WHAT YOU WILL DO:
Down to the last line, repeat the records exactly.

[Saved entries]

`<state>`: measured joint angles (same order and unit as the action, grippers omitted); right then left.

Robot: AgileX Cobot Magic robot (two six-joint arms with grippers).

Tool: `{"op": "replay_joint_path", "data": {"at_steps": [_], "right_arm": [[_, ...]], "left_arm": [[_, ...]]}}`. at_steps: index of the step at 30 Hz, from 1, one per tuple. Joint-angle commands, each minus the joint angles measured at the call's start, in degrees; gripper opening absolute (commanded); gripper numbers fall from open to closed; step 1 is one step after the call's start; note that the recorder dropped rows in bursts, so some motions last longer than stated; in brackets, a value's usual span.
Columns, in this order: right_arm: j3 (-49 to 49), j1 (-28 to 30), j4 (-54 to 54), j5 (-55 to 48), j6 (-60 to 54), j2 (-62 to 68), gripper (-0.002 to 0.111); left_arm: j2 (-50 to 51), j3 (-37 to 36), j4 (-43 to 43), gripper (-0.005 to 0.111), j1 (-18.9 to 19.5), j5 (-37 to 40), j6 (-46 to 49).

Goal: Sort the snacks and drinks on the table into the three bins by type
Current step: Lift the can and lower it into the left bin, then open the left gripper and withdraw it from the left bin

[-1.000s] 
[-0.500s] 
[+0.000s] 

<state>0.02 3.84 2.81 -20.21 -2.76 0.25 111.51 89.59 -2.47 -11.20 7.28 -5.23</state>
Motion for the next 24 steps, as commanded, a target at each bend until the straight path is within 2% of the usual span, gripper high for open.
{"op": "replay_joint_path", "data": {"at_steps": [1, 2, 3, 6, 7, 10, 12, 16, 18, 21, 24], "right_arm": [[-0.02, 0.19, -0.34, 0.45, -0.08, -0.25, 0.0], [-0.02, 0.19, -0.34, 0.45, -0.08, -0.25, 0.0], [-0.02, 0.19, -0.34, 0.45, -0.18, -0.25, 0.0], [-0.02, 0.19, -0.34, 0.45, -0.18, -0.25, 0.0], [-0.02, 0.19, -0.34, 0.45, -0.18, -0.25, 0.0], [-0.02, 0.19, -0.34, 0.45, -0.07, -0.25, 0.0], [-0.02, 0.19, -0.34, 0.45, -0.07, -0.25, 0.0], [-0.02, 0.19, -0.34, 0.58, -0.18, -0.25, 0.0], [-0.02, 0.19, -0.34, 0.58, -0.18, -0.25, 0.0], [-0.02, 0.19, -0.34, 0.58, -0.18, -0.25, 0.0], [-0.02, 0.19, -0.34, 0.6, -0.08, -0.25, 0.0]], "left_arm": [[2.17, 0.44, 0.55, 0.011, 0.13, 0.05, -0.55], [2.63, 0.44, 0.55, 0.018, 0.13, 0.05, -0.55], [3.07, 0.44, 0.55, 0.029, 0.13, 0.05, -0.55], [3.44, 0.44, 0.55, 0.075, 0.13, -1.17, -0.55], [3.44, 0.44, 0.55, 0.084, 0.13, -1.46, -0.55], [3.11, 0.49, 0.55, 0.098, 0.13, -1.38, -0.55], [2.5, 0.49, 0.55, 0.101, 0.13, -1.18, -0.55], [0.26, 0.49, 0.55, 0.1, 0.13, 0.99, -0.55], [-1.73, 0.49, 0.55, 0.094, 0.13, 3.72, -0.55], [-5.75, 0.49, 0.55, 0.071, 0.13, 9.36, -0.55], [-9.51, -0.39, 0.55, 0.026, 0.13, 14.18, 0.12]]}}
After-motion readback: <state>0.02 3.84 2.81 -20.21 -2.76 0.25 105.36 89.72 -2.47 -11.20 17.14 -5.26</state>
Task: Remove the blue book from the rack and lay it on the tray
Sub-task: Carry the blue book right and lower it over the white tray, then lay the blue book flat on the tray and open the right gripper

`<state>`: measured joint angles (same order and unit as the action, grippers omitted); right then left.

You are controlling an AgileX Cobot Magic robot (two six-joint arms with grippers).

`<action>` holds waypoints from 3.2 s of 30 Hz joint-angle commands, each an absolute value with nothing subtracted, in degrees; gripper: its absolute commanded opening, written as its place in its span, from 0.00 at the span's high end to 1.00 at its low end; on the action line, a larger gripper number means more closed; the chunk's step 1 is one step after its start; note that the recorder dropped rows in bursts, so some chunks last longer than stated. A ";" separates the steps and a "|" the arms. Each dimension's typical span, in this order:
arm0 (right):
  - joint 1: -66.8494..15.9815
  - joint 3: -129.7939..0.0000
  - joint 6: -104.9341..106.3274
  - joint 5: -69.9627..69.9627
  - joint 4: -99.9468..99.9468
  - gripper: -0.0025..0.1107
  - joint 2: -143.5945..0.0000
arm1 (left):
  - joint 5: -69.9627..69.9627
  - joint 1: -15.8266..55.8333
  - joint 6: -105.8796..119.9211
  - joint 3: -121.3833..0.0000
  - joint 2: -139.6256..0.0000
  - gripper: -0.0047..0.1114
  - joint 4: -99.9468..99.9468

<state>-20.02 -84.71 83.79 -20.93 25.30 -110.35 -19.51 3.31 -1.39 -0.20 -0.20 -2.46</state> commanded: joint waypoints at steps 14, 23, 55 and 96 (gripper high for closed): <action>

WRITTEN REPLY:
`<state>`: measured joint angles (same order and unit as the action, grippers omitted); right then left.

Robot: AgileX Cobot Magic robot (two six-joint arms with grippers).

Tool: `{"op": "replay_joint_path", "data": {"at_steps": [_], "right_arm": [[_, ...]], "left_arm": [[_, ...]]}}`. at_steps: index of the step at 30 Hz, from 1, one per tuple. Joint-angle commands, each minus the joint angles measured at the call's start, in degrees; gripper opening absolute (commanded); gripper numbers fall from open to closed; step 1 is one step after the call's start; note that the recorder dropped rows in bursts, so some motions last longer than stated; in brackets, a value's usual span.
Columns, in this order: right_arm: j3 (-49 to 49), j1 (-28 to 30), j4 (-54 to 54), j5 (-55 to 48), j6 (-60 to 54), j2 (-62 to 68), gripper (-0.002 to 0.111); left_arm: j2 (-50 to 51), j3 (-37 to 36), j4 (-43 to 43), gripper (-0.005 to 0.111), j1 (-18.9 to 19.5), j5 (-37 to 40), j6 (-46 to 49).

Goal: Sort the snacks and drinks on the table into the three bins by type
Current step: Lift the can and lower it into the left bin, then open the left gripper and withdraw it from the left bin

[-1.000s] 
[-0.500s] 
[+0.000s] 

<state>0.02 3.84 2.81 -20.21 -2.76 0.25 111.51 89.59 -2.47 -11.20 7.28 -5.23</state>
Motion for the next 24 steps, as commanded, a target at each bend until the straight path is within 2% of the usual span, gripper high for open.
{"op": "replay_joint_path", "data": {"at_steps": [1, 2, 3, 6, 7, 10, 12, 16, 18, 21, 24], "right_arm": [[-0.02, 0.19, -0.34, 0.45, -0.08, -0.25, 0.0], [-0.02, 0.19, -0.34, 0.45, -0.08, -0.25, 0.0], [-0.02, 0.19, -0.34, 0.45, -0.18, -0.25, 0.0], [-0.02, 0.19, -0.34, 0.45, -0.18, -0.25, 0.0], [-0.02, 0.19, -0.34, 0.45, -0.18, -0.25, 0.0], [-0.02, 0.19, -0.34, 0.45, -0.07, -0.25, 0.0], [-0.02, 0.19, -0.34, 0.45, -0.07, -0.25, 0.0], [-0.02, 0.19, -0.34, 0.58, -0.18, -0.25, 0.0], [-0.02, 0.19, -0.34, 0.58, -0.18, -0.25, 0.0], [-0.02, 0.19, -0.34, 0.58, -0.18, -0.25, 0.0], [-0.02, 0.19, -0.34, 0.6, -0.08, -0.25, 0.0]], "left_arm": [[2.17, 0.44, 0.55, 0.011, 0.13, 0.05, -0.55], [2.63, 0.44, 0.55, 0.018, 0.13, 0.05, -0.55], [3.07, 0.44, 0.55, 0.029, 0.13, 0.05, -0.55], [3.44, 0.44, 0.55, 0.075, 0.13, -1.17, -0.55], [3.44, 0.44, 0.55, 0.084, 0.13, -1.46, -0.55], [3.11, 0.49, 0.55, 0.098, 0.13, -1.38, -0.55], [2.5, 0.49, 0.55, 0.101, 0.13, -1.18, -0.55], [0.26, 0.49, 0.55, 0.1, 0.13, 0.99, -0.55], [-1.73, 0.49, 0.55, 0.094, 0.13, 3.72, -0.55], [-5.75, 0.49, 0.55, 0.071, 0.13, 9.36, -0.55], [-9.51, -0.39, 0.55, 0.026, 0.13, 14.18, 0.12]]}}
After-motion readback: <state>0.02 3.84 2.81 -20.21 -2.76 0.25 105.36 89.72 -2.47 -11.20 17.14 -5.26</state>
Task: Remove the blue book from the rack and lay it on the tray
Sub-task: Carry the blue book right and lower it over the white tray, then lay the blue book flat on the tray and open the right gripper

`<state>`: measured joint angles (same order and unit as the action, grippers omitted); right then left.

You are controlling an AgileX Cobot Magic robot (two six-joint arms with grippers).

`<action>` holds waypoints from 3.2 s of 30 Hz joint-angle commands, each an absolute value with nothing subtracted, in degrees; gripper: its absolute commanded opening, written as its place in its span, from 0.00 at the span's high end to 1.00 at its low end; on the action line, a larger gripper number means more closed; the chunk's step 1 is one step after its start; note that the recorder dropped rows in bursts, so some chunks last longer than stated. A ";" separates the steps and a "|" the arms. Each dimension's typical span, in this order:
arm0 (right):
  - joint 1: -66.8494..15.9815
  - joint 3: -129.7939..0.0000
  - joint 6: -104.9341..106.3274
  - joint 5: -69.9627..69.9627
  - joint 4: -99.9468..99.9468
  - gripper: -0.0025..0.1107
  - joint 2: -143.5945..0.0000
arm1 (left):
  - joint 5: -69.9627..69.9627
  - joint 1: -15.8266..55.8333
  - joint 6: -105.8796..119.9211
  - joint 3: -121.3833..0.0000
  - joint 2: -139.6256..0.0000
  - gripper: -0.0047..0.1114
  - joint 4: -99.9468..99.9468

<state>-20.02 -84.71 83.79 -20.93 25.30 -110.35 -19.51 3.31 -1.39 -0.20 -0.20 -2.46</state> commanded: joint waypoints at steps 14, 23, 55 and 96 (gripper high for closed): <action>

The exercise requires no further output.